Huguenau wunderte sich: »Ein fremdes Kind …«

Esch sagte: »Fremdes oder eigenes … das ist ja gleich … man hält's sonst nicht aus.«

Huguenau lachte: »Nun ja, bei den eigenen weiß man's auch nie.«

Esch sagte: »Der Vater ist interniert … ich habe meiner Frau gesagt, daß man sie adoptieren könnte … sie ist ja fast wie ein Waisenkind.«

Huguenau meinte: »Hm, Sie müßten dann aber für sie sorgen.«

»Natürlich«, sagte Esch.

»Wenn Sie etwas Kapital disponibel haben oder freibekommen, beispielsweise durch einen Verkauf, dann könnten Sie eine Lebensversicherung für Ihre Familie eingehen, … ich stehe mit verschiedenen Gesellschaften in Konnexion.«

»So«, sagte Esch.

»Ich bin gottlob noch Junggeselle, in so schweren Zeiten ein unschätzbarer Vorteil … wenn ich aber einmal einen Hausstand gründe, würde ich meine Familie mit Kapital oder sonstwie sicherstellen … na, Sie sind ja in der beneidenswerten Lage, dies tun zu können …«

Huguenau entfernte sich.

Im Hofe erwartete ihn Marguerite.

»Möchtest du immer hier bleiben?«

»Wo hier?« fragte das Kind.

»Na hier, beim Onkel Esch.«

Das Kind sah ihn feindselig an.

Huguenau zwinkerte mit den Augen und schüttelte sich: »Nicht wahr, nein?«

Marguerite lachte auch.

»Also, du willst nicht …«

»Nein, ich mag nicht.«

»Du magst ihn überhaupt nicht … er ist wohl sehr streng mit dir, he?« und Huguenau machte die Bewegung des Hauens.
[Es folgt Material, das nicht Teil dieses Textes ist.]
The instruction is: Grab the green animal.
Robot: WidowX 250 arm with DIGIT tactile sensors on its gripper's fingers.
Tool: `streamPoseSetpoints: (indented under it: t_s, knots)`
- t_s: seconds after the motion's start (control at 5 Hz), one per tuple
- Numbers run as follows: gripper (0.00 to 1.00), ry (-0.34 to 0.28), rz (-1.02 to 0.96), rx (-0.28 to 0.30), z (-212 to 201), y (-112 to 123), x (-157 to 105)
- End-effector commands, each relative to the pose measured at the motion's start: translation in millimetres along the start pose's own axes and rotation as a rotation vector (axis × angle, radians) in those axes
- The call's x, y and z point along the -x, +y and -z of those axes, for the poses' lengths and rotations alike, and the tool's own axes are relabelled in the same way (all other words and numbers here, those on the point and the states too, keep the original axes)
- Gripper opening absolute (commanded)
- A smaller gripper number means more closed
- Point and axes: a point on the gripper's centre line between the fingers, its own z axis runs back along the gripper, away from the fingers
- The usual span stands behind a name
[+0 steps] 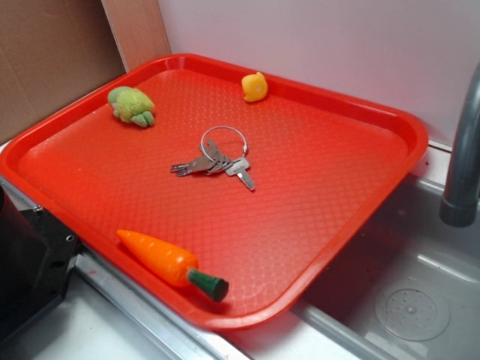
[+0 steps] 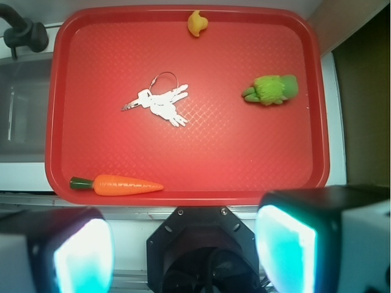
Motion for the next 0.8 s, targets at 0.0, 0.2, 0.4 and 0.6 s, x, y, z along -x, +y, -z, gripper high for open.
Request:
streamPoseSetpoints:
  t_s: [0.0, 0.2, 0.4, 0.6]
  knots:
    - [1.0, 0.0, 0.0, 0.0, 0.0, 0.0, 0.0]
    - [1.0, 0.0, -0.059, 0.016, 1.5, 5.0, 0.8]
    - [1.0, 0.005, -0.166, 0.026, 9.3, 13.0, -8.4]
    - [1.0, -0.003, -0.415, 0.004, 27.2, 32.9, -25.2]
Marguerite zog einen verachtungsvollen Mund: »Nein …«

»Und sie … die Tante Esch …?«

Das Kind zuckte die Achsel.

Huguenau war befriedigt: »Also, du bleibst nicht da … wir werden alle beide wegreisen, nach Belgien … komm, jetzt gehen wir zu Herrn Lindner in die Druckerei.«

Einträchtig gingen sie zur Druckmaschine und sahen Herrn Lindner zu, wie er Papier vorlegte.